Коулман помотал головой.
– А ты думаешь, я долго здесь протяну, если стану с тобой сотрудничать?
– И недели бы не протянул, это точно. Но ведь о нашем уговоре никто не узнает, Руфус. Я же не прошу тебя дать показания в суде или подписаться под письменным заявлением.
«По крайней мере не сразу», – подумал Босх.
– Мне нужно лишь имя. Строго между нами и только в этих стенах. Мне нужен человек, который заказал Реджиса и дал тебе пистолет. Тот тип, кому ты вернул оружие, сделав свое дело.
Коулман уперся взглядом в стол, раздумывая. Босх догадывался, что он сейчас взвешивает в уме годы своей жизни. Каким бы выносливым ни был солдат, у каждого есть свой предел.
– Тут все сложнее, чем тебе кажется, – наконец вымолвил он. – Заказчик никогда не выходит на стрелка прямо. На это есть другие люди, усек?
Перед поездкой Босх не зря долго беседовал с коллегами из отдела борьбы с уличным бандитизмом. Ему объяснили, что наиболее мощные группировки Южного Централа строились по принципу полувоенных организаций. Это были пирамиды, и находившийся у ее основания боевик вроде Коулмана не мог знать реального заказчика расправы над Реджисом. А потому вопрос стал своего рода проверкой. Назови ему Коулман имя заказчика, Босх мог бы не сомневаться, что ему лгут.
– Хорошо, – сказал он. – Это я понимаю. Тогда давай все упростим. Поговорим только о пистолете. Кто выдал тебе его перед убийством Реджиса, и кому ты его потом вернул?
Коулман кивнул и снова потупил взгляд. Он долго молчал, а Босх ждал. Игра близилась в развязке. За этим он и прилетел сюда.
– Сил моих больше нет, – прошептал Коулман.
Босх не реагировал, стараясь унять волнение. Коулман готов был сломаться.

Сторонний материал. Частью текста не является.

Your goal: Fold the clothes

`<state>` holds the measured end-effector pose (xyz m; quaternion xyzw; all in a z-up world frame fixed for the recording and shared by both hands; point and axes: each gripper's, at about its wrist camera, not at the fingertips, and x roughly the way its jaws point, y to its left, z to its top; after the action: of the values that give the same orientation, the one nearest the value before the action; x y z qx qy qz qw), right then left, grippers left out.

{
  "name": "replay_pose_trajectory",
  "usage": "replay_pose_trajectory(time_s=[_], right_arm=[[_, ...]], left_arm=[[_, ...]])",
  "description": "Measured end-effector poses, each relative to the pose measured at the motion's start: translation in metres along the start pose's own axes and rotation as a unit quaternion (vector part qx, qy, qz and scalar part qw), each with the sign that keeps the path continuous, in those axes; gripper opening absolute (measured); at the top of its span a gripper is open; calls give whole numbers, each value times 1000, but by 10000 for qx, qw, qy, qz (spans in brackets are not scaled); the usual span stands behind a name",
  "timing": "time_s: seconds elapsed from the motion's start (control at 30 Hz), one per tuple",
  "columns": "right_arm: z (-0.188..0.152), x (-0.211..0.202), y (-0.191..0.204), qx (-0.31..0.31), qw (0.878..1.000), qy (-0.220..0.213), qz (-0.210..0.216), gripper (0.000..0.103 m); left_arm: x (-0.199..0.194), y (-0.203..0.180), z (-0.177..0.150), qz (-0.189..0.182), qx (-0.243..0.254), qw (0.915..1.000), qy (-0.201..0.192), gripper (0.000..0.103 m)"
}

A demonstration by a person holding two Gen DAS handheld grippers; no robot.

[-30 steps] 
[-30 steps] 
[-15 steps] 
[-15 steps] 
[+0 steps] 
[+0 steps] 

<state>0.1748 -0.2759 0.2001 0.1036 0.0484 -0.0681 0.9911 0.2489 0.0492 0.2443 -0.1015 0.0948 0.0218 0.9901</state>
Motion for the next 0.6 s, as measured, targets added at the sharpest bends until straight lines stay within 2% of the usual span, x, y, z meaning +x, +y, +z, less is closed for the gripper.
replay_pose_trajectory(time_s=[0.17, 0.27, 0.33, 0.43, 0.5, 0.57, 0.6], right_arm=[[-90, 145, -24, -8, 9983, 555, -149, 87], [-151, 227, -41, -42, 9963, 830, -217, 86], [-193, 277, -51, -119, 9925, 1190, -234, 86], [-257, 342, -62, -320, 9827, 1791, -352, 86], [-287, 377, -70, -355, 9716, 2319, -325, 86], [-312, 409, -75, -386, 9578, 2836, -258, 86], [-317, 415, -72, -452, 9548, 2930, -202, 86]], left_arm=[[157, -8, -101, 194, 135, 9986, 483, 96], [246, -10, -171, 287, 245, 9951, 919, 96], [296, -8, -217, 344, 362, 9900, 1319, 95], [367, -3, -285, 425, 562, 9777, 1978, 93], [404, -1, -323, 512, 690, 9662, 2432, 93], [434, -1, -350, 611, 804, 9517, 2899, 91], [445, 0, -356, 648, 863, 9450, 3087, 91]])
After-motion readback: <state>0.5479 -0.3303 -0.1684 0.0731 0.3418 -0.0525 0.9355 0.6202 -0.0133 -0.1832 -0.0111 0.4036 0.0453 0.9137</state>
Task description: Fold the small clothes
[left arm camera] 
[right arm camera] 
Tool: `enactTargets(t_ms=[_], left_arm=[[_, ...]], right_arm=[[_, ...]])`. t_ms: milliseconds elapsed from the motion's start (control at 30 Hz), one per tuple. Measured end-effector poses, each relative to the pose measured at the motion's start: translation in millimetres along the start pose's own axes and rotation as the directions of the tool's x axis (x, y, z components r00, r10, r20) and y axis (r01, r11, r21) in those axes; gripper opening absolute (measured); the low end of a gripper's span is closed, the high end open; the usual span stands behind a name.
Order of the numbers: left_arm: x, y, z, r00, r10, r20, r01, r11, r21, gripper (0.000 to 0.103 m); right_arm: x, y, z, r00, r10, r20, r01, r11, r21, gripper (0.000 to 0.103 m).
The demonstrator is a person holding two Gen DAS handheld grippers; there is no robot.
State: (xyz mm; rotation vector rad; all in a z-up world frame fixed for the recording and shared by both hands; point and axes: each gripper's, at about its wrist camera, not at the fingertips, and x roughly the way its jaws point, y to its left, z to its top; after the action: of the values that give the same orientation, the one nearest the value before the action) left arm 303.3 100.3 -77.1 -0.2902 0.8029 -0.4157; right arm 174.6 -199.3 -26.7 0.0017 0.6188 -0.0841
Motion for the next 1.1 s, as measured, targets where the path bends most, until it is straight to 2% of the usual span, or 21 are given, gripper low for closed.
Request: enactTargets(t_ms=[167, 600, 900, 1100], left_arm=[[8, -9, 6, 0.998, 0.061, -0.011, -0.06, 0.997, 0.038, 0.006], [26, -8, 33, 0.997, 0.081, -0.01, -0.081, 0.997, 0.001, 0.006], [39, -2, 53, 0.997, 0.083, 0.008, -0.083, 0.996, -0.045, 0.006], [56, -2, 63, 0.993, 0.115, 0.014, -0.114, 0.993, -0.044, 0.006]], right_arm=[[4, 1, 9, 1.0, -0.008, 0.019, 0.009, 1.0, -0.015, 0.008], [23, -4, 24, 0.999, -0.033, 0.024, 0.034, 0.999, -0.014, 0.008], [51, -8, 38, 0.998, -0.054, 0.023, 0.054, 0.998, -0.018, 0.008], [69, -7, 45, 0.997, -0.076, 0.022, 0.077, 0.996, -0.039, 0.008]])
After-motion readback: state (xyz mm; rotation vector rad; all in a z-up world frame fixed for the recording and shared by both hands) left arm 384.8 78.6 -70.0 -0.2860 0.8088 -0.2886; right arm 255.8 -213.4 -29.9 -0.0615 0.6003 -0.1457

– У меня есть дочка, – сказал он. – Она уже почти взрослая женщина, а я до сих пор виделся с ней только здесь. На свиданках в тюрьме, и это все.
Босх кивнул:
– Это очень плохо. У меня тоже есть дочь, и мне пришлось много лет жить с ней в разлуке.
Босх видел, как увлажнились глаза Коулмана. Стойкость самого сильного бойца из банды явно истощили годы заключения с постоянным ощущением вины и страха. Шестнадцать лет ему приходилось жить с оглядкой. Вся эта гора мускулов служила лишь прикрытием для морально надломленного человека.
– Назови мне имя, Руфус, – решил немного надавить Босх. – Назови имя, и я отправлю нужное письмо. Уговор есть уговор. Ты же знаешь, что если не поможешь мне, то уже никогда не выйдешь отсюда живым. А с дочкой будешь и дальше общаться только через толстое стекло.
Со скованными за спиной руками Коулман не смог смахнуть непрошеную слезу, скатившуюся по левой щеке, и низко склонил голову.